■ What to produce: Only the lines from the one containing "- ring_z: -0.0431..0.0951" through the one containing "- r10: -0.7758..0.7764" should be printed, exactly as they appear below, with both ends included.
───── Dataset section ─────
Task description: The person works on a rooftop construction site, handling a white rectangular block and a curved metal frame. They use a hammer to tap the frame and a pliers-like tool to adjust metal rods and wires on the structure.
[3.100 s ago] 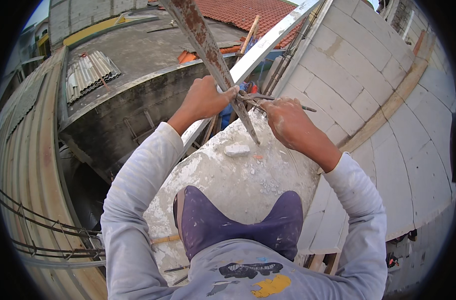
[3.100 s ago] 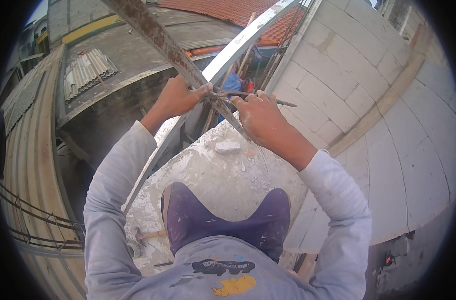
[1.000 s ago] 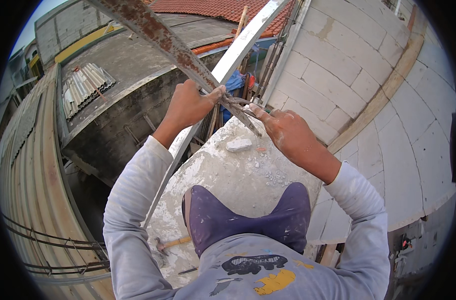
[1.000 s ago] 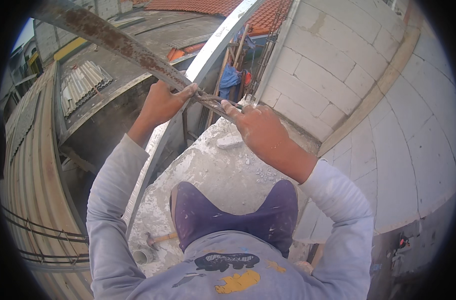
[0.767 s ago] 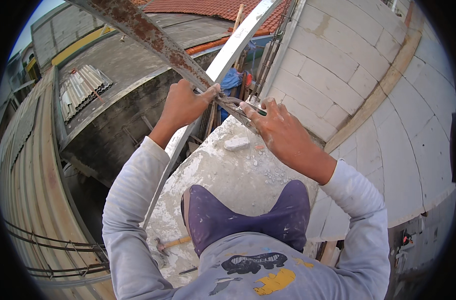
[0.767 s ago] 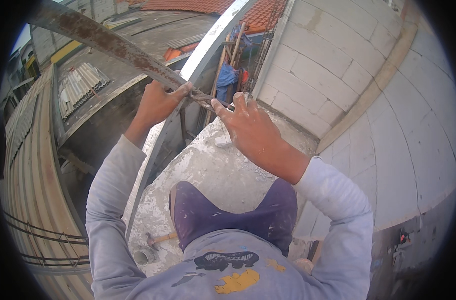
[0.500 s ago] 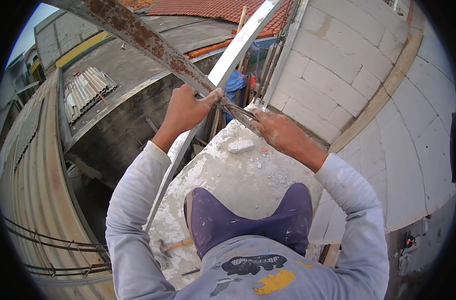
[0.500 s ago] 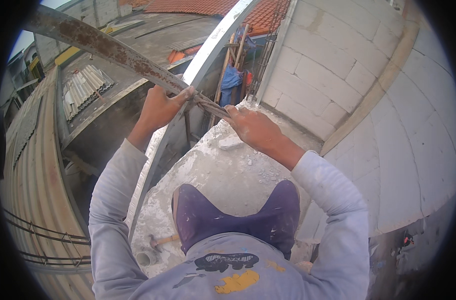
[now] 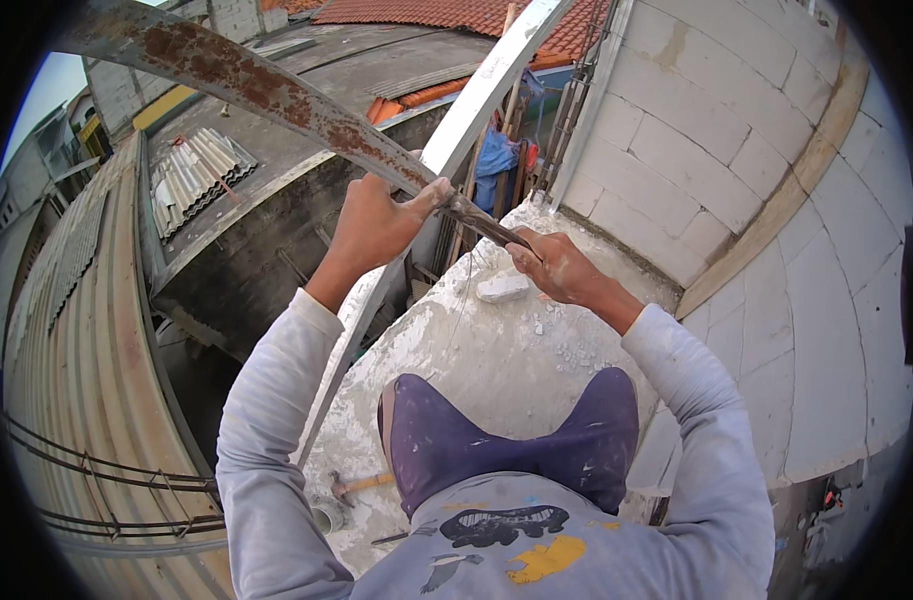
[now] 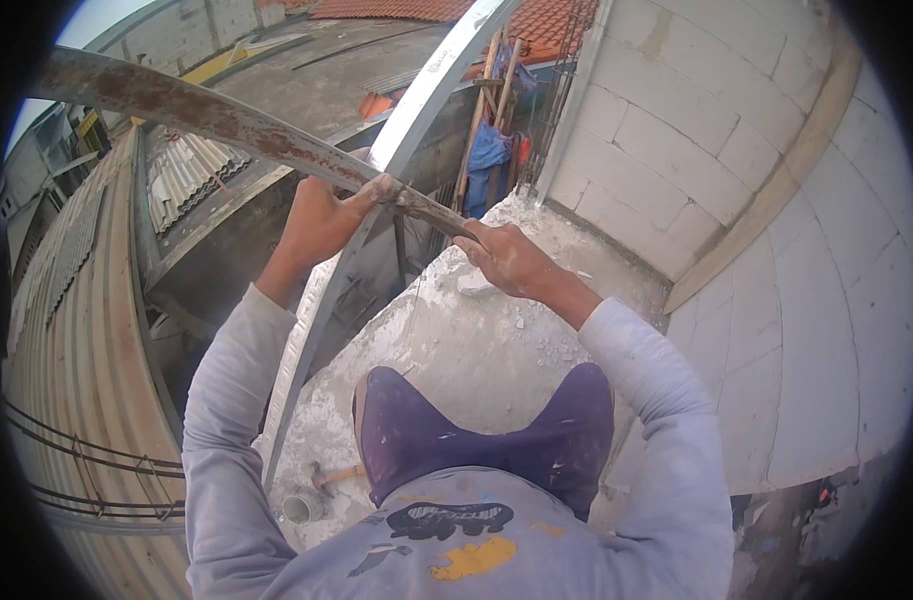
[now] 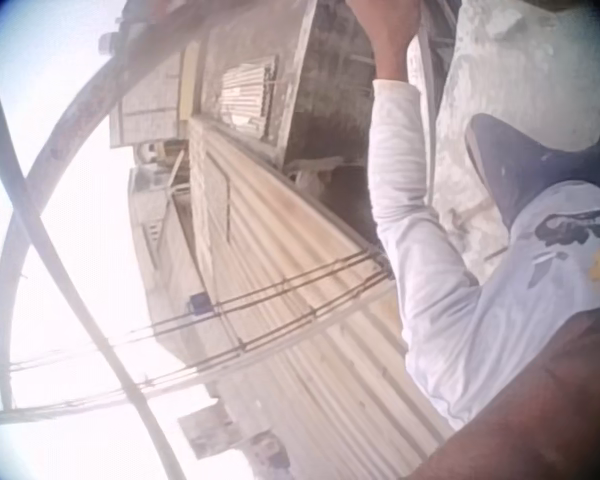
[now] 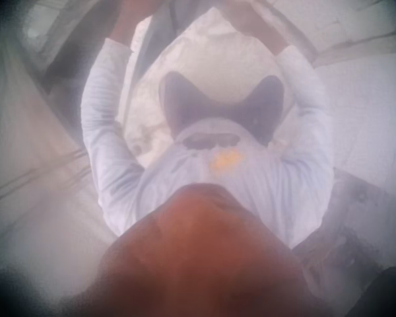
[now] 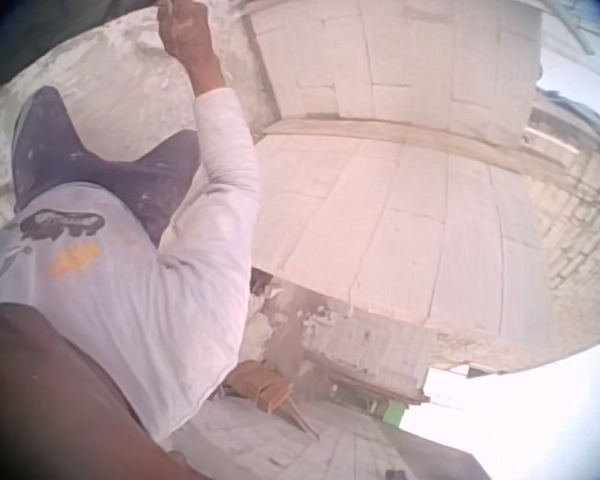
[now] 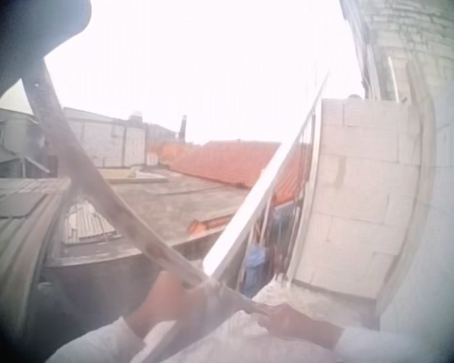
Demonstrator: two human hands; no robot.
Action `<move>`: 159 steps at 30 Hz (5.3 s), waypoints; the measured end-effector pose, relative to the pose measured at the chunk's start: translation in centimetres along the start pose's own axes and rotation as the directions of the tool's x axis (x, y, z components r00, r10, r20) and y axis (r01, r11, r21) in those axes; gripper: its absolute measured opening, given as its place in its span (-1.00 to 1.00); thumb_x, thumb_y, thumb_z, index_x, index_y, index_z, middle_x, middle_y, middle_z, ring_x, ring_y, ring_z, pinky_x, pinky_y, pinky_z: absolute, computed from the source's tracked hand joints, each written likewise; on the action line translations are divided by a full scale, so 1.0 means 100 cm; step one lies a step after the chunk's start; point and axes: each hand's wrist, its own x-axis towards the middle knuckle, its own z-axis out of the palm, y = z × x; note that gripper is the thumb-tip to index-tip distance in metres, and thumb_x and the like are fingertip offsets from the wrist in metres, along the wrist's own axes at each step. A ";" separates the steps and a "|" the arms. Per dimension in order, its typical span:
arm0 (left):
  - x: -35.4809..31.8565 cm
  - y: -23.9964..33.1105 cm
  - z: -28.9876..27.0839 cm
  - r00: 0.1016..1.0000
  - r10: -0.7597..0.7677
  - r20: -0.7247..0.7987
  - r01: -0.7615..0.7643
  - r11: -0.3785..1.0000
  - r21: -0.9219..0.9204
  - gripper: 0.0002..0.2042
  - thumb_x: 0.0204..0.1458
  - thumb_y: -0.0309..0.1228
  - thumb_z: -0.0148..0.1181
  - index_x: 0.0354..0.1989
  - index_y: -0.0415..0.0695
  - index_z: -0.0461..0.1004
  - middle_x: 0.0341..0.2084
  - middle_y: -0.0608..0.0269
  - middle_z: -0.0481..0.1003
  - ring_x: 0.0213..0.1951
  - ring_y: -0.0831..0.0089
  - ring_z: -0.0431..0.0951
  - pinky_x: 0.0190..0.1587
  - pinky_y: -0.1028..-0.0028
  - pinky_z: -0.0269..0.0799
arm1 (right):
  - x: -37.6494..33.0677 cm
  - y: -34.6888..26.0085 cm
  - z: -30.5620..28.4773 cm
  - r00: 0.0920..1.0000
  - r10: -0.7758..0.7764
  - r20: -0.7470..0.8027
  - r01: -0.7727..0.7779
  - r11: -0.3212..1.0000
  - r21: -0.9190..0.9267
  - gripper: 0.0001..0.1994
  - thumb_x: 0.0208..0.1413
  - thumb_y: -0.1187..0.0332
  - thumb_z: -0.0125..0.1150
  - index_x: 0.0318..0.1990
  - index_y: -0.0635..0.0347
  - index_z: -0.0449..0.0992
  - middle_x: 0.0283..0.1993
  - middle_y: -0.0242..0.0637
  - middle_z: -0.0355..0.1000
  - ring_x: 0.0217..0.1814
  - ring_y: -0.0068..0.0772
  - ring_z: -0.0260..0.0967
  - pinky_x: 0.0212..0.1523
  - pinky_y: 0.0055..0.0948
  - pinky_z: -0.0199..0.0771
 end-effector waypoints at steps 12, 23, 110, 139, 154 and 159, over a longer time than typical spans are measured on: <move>0.001 -0.008 0.010 0.963 0.209 -0.167 -0.204 0.978 0.049 -0.49 0.16 -0.05 0.34 -0.08 -0.37 0.66 -0.16 -0.25 0.66 -0.08 -0.03 0.70 0.04 0.18 0.53 | -0.033 -0.062 -0.036 0.982 -0.098 -0.158 0.019 0.896 -0.443 -0.49 0.20 0.14 0.40 0.11 0.33 0.40 -0.39 -0.22 0.45 -0.38 -0.27 0.48 -0.35 -0.27 0.56; -0.001 -0.003 0.007 0.991 0.098 -0.091 -0.097 0.995 0.018 -0.47 0.14 -0.05 0.36 0.01 -0.36 0.63 -0.12 -0.29 0.63 -0.03 -0.05 0.68 0.09 0.19 0.51 | -0.045 -0.074 -0.045 0.997 -0.035 -0.076 -0.015 0.817 -0.577 -0.46 0.36 -0.02 0.14 0.22 0.29 0.43 -0.28 0.04 0.53 -0.24 0.00 0.59 -0.30 -0.16 0.59; 0.004 -0.020 0.030 0.998 -0.054 0.025 0.057 0.987 -0.152 -0.38 0.30 -0.08 0.22 0.29 -0.43 0.40 0.18 -0.07 0.49 0.16 0.24 0.49 0.27 0.25 0.34 | -0.130 0.010 0.071 0.558 -0.443 -0.702 0.215 0.894 -0.393 -0.80 0.15 0.25 0.33 -0.07 -0.11 0.58 -0.14 -0.35 0.54 0.21 -0.09 0.30 0.21 0.03 0.31; -0.149 0.011 0.005 0.919 -0.178 -0.351 0.217 0.973 0.074 -0.44 0.29 -0.26 0.24 0.44 -0.06 0.30 0.26 0.00 0.48 0.25 0.16 0.52 0.31 0.23 0.38 | -0.090 0.174 0.394 0.678 -0.102 0.728 0.326 0.929 -0.174 -0.61 0.30 0.20 0.08 0.14 0.24 0.54 0.11 0.14 0.53 0.16 0.13 0.50 0.21 -0.10 0.50; -0.242 0.307 -0.347 0.029 0.005 -1.000 0.209 0.978 0.011 -0.72 0.37 -0.35 0.15 0.11 -0.28 0.52 -0.15 0.21 0.63 -0.11 0.55 0.60 0.05 0.51 0.52 | -0.038 -0.259 0.021 0.558 -0.548 0.622 0.289 0.832 0.474 -0.67 0.31 0.22 0.18 0.08 0.25 0.58 0.01 0.06 0.61 -0.01 0.04 0.62 0.08 -0.17 0.57; -0.247 0.367 -0.443 -0.050 0.063 -0.997 0.262 0.964 0.048 -0.68 0.37 -0.31 0.17 0.13 -0.31 0.51 -0.14 0.20 0.63 -0.09 0.52 0.60 0.04 0.49 0.52 | -0.010 -0.469 -0.125 0.436 -0.878 0.196 0.509 0.421 0.751 -0.79 0.26 0.42 0.29 -0.01 0.30 0.59 -0.10 0.00 0.61 -0.07 -0.06 0.63 -0.06 -0.29 0.60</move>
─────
■ Answer to this problem:
  - ring_z: -0.0431..0.0951
  - pinky_x: 0.0190..0.1587
  - pinky_y: -0.1028..-0.0028
  - pinky_z: -0.0269..0.0799
arm1 (right):
  - x: -37.6494..33.0677 cm
  - y: -34.6888..26.0085 cm
  - z: -30.5620..28.4773 cm
  - r00: 0.0920..1.0000
  - r10: -0.7758..0.7764

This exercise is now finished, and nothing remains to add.